-- EXTRACTED MATERIAL --
____
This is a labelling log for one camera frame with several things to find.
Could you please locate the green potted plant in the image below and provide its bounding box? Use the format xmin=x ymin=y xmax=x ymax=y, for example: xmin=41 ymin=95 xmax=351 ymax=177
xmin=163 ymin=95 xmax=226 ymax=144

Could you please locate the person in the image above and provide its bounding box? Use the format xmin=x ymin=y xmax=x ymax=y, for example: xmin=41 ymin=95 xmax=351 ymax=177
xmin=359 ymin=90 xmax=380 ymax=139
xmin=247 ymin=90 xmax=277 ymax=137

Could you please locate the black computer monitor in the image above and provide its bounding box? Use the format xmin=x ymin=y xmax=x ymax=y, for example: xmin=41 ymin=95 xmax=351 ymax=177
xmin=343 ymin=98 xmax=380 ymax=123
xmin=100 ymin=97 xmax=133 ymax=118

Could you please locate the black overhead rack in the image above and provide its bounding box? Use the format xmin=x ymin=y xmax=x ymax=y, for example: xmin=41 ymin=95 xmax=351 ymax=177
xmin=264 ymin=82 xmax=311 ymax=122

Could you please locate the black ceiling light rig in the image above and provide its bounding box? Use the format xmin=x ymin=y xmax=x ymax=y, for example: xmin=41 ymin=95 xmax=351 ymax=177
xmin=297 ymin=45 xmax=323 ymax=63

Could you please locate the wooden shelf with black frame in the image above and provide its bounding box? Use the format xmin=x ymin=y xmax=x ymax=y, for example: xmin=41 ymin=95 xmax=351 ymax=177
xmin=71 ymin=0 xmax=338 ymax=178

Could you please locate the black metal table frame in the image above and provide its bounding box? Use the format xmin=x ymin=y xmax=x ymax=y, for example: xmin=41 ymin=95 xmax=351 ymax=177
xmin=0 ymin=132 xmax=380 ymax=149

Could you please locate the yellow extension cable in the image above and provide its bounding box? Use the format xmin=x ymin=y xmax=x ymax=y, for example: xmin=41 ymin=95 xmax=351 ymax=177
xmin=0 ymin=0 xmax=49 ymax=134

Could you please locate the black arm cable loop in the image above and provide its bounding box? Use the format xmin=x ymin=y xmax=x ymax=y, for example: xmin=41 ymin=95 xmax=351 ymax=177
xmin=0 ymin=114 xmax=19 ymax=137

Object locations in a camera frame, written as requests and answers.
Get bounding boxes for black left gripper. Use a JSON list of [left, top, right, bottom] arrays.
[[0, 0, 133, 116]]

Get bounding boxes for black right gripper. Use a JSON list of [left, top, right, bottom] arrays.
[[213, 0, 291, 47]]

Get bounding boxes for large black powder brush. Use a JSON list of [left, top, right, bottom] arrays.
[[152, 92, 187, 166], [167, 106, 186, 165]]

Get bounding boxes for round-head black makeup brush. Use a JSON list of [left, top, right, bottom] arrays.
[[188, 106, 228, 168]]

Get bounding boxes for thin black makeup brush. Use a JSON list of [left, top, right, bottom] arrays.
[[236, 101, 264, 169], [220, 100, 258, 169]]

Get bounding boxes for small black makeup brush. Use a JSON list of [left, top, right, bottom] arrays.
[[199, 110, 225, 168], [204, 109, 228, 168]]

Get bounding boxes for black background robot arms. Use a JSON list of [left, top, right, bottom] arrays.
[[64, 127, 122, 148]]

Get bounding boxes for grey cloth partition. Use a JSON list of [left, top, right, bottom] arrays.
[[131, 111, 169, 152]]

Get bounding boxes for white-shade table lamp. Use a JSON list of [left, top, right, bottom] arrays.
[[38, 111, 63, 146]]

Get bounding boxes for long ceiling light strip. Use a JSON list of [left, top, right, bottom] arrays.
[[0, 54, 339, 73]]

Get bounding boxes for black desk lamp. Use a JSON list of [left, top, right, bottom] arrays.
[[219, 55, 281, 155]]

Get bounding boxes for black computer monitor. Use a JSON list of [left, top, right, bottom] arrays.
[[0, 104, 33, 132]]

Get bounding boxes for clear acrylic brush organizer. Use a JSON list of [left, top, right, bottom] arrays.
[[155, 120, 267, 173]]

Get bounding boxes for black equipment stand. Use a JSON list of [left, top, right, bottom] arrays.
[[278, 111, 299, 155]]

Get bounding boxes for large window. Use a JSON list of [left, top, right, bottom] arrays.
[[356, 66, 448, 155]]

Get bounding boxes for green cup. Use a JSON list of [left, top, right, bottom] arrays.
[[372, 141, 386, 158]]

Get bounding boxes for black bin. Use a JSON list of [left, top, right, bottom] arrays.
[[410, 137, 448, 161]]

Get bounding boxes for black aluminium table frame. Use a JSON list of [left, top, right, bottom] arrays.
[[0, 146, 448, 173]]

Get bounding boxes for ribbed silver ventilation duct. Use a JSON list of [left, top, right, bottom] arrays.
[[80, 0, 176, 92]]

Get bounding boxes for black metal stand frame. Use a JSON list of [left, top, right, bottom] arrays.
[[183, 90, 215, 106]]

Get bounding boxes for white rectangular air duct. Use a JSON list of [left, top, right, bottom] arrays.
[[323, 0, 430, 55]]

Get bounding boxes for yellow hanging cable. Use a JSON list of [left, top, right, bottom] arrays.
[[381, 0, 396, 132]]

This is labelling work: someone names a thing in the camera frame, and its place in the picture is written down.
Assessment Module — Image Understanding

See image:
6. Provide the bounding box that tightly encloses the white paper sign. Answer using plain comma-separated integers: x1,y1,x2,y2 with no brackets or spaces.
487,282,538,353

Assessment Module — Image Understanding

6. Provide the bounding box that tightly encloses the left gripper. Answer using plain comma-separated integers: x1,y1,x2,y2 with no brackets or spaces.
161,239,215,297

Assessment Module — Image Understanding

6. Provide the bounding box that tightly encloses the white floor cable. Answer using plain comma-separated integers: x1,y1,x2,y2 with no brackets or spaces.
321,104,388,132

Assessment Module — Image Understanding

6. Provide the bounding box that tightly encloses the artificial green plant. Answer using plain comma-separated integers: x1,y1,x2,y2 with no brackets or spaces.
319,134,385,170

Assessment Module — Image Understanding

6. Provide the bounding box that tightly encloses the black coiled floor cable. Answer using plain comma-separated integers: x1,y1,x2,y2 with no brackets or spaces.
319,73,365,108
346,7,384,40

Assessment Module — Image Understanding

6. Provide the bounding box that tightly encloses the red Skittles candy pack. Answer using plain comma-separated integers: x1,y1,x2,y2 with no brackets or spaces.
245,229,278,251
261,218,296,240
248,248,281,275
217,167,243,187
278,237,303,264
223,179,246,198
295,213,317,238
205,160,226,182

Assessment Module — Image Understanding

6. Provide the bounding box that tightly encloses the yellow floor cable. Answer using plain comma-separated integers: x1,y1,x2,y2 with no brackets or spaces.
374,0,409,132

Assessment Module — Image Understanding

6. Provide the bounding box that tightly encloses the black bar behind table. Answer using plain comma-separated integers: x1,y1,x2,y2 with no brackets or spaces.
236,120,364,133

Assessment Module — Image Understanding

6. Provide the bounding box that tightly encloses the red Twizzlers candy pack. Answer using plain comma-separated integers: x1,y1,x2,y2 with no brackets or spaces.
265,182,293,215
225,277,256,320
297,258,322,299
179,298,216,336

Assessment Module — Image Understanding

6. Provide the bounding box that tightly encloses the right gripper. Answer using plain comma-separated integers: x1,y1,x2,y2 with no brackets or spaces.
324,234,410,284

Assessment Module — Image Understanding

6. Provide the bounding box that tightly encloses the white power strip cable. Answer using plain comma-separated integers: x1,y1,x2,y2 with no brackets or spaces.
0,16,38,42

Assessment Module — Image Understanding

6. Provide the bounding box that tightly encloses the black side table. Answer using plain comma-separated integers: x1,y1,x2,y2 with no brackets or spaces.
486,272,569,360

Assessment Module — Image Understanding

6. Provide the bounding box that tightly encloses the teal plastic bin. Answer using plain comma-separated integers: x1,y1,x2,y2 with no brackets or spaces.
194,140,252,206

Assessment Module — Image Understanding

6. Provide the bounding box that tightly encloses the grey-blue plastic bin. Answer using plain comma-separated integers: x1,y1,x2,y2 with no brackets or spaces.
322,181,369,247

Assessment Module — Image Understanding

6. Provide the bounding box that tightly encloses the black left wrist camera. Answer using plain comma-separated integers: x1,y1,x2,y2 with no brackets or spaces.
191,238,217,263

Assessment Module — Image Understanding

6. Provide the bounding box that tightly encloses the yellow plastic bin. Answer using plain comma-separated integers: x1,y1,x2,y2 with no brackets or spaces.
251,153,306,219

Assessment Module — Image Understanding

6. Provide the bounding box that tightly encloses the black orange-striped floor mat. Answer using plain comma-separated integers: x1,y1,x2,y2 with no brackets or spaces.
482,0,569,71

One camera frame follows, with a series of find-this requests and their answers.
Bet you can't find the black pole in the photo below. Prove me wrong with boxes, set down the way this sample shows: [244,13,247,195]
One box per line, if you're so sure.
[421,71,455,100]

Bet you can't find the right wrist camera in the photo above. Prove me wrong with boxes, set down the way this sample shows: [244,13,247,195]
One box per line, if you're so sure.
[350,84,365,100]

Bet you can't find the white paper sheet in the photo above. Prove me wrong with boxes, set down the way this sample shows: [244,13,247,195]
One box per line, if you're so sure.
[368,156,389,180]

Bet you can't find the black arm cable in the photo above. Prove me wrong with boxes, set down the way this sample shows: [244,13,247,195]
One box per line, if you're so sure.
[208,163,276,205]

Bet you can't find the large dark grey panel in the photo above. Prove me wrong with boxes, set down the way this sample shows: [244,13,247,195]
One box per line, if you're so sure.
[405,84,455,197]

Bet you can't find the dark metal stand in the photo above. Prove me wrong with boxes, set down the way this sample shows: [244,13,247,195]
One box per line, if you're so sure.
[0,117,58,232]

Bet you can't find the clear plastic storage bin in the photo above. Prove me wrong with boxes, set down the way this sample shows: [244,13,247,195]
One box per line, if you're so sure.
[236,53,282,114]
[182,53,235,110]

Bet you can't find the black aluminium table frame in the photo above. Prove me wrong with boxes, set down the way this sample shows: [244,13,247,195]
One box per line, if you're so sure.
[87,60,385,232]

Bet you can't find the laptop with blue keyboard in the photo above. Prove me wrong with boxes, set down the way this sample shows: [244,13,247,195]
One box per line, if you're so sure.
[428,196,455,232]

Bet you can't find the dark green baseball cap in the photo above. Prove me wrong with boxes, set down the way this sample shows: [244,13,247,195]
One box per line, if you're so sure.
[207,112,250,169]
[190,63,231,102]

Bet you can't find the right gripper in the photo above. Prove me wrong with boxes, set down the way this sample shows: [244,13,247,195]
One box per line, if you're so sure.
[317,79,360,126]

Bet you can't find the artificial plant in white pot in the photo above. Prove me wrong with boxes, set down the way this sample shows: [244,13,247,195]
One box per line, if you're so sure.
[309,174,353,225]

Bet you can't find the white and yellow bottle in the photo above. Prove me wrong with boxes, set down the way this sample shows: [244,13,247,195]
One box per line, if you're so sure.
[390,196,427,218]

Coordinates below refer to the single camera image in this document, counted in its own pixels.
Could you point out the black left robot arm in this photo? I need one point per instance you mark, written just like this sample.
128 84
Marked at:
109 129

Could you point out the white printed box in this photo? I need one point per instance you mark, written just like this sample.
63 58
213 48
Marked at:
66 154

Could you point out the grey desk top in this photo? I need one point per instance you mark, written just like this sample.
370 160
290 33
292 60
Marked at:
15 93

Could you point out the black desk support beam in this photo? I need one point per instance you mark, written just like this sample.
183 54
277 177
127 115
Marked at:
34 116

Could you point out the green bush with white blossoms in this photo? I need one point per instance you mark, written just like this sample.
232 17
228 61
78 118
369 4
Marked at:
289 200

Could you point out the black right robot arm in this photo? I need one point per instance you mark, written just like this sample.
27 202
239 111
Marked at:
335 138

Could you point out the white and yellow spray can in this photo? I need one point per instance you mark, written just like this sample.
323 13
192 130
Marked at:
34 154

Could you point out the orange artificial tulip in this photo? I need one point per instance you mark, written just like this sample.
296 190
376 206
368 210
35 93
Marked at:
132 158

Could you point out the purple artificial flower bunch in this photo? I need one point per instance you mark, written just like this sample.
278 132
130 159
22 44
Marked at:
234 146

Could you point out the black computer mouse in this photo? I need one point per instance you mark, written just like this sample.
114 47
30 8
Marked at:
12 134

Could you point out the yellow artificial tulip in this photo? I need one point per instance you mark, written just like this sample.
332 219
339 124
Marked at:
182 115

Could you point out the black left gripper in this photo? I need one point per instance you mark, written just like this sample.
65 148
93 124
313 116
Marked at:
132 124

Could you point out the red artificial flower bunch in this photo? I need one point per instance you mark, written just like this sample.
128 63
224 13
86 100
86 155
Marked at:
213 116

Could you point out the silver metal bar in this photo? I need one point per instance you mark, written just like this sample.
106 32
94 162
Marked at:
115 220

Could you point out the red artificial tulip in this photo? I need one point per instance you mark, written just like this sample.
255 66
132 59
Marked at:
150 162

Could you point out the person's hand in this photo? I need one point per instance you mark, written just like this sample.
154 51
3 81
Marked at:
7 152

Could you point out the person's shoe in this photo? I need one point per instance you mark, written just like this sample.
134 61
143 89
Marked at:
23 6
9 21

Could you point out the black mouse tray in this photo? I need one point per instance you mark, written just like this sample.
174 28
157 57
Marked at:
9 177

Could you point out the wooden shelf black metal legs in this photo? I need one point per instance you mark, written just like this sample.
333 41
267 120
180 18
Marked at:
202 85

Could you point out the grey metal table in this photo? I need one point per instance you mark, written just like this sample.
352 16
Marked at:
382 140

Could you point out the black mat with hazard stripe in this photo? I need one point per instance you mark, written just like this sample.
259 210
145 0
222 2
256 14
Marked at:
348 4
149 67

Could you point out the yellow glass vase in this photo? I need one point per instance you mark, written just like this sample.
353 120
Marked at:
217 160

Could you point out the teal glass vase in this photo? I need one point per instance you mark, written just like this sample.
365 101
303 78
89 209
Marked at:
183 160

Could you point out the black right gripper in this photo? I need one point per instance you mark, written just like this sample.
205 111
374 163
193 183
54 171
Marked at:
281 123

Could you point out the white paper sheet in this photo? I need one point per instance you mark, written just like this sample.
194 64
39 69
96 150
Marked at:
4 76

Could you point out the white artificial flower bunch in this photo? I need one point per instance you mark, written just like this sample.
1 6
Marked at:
____
Find the line containing "Could you point out the yellow glass" in the data above. Please transcribe it and every line after it, exactly.

Could you point out the yellow glass vase in this photo? I need one point per instance you mark, written just like this sample.
353 120
Marked at:
217 160

Could you point out the teal glass vase in this photo? I need one point per instance you mark, written just like this sample.
365 101
303 78
89 209
Marked at:
183 160

Could you point out the black right gripper in this photo? I need one point per instance you mark, written just like this sample.
205 111
374 163
193 183
54 171
Marked at:
281 123

Could you point out the white paper sheet in this photo? I need one point per instance you mark, written just like this sample.
194 64
39 69
96 150
Marked at:
4 76

Could you point out the white artificial flower bunch in this photo? I need one point per instance you mark, written just like this sample.
1 6
Marked at:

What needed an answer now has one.